Erwartungsgemäss nicht ganz mithalten konnte WM-Debütant Robin Mulhauser. Der 21-jährige Westschweizer, als Ersatz für Randy Krummenacher (Gehirnerschütterung) aufgeboten, wurde nur 32. unter 33 Fahrern. Mulhauser büsste über vier Sekunden auf die Tagesbestzeit ein.

Schnellster in der MotoGP-Kategorie war am Freitag einmal mehr Marc Marquez.
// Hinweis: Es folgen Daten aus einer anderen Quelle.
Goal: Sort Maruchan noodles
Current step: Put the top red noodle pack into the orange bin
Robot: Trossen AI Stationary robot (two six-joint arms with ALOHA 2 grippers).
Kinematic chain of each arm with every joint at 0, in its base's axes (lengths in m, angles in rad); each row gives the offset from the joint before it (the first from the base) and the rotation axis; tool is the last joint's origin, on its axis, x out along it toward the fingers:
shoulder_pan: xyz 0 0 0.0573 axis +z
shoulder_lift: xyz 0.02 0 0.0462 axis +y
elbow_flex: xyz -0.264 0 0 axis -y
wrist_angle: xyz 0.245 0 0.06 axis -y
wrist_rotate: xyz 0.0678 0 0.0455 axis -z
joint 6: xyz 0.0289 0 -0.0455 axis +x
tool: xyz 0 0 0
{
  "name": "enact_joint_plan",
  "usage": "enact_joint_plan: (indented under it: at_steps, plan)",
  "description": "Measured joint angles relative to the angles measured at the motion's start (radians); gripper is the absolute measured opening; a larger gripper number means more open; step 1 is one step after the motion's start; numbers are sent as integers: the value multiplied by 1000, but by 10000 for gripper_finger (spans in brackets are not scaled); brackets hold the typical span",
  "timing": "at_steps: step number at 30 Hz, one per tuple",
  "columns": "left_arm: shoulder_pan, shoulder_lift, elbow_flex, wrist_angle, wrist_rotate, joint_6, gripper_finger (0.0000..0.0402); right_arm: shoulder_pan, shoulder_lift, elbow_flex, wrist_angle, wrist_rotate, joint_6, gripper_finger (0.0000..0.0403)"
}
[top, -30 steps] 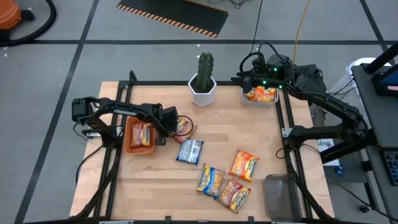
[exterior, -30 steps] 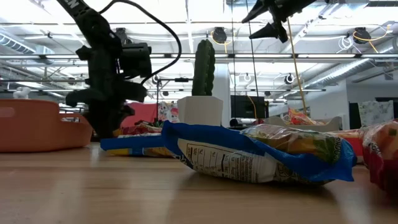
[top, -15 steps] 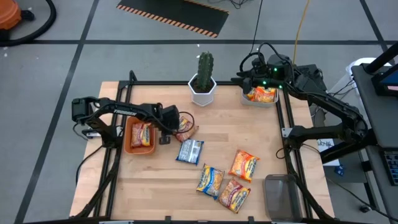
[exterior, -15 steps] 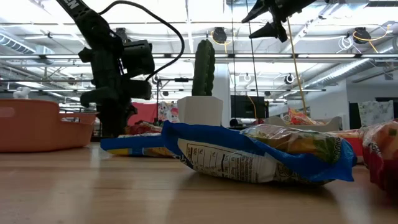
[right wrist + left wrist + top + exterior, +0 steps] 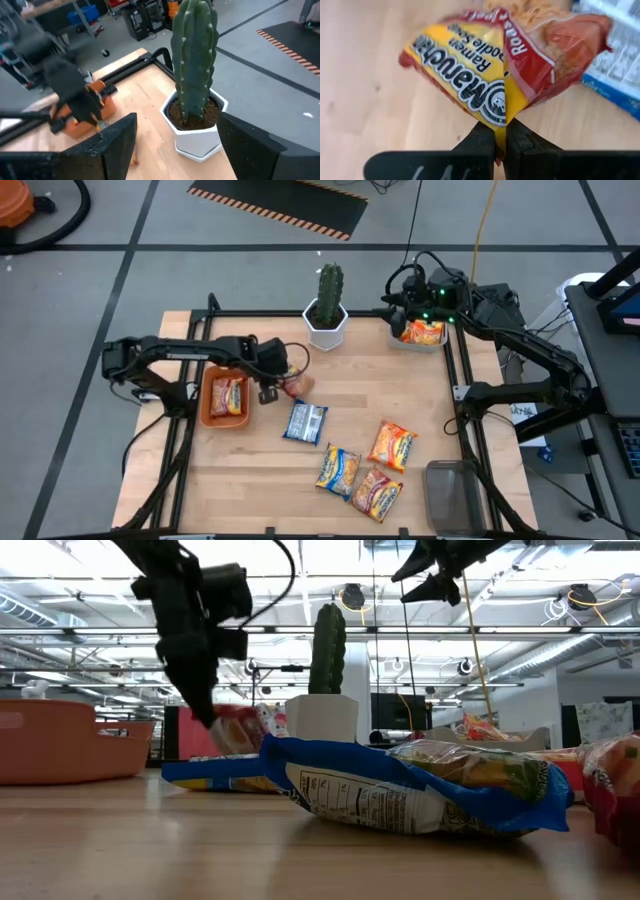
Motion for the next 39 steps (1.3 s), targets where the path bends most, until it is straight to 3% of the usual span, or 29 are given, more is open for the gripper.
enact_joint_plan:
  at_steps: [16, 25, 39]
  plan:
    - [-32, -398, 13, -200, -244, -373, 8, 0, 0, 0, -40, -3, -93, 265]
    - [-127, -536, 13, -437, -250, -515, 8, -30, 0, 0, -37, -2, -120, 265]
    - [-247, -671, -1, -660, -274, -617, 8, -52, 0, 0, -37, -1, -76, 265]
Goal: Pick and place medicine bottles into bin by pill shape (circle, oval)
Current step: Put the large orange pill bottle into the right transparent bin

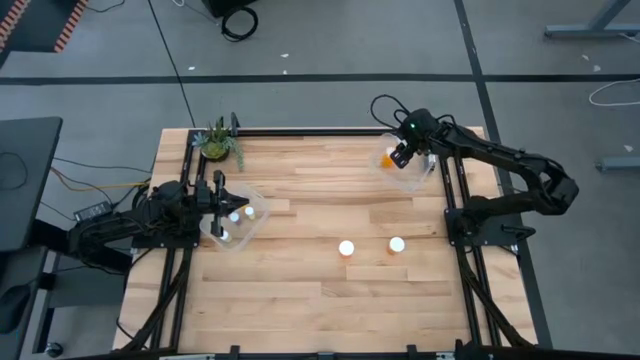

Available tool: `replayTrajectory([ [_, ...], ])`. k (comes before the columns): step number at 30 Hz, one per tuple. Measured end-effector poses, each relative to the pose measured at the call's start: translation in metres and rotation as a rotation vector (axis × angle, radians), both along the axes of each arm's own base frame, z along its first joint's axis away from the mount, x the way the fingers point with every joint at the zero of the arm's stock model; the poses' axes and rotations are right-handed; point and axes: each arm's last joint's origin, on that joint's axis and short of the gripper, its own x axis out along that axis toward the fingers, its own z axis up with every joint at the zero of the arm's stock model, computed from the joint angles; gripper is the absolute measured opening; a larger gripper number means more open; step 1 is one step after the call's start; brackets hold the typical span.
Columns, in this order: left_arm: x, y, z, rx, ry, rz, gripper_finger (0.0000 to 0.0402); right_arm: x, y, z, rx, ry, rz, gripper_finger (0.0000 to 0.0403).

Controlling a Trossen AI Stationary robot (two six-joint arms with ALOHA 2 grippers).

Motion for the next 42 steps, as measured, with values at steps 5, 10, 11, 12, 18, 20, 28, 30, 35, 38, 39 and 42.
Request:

Der WM-Leader distanzierte den überraschend stark fahrenden Deutschen Stefan Bradl um 0,132 Sekunden. Dahinter reihten sich Marquez' Teamkollege Dani Pedrosa als Dritter und Titelverteidiger Jorge Lorenzo als Vierter ein. Als Siebenter verlor Valentino Rossi bereits fast eine Sekunde auf Marquez.

Für die Tagesbestzeit in der Moto3-Klasse sorgte der Spanier Alex Rins vor seinen Landsleuten Maverick Viñales (0,160 zurück) und Luis Salom. Der WM-Leader verlor 0,428 Sekunden.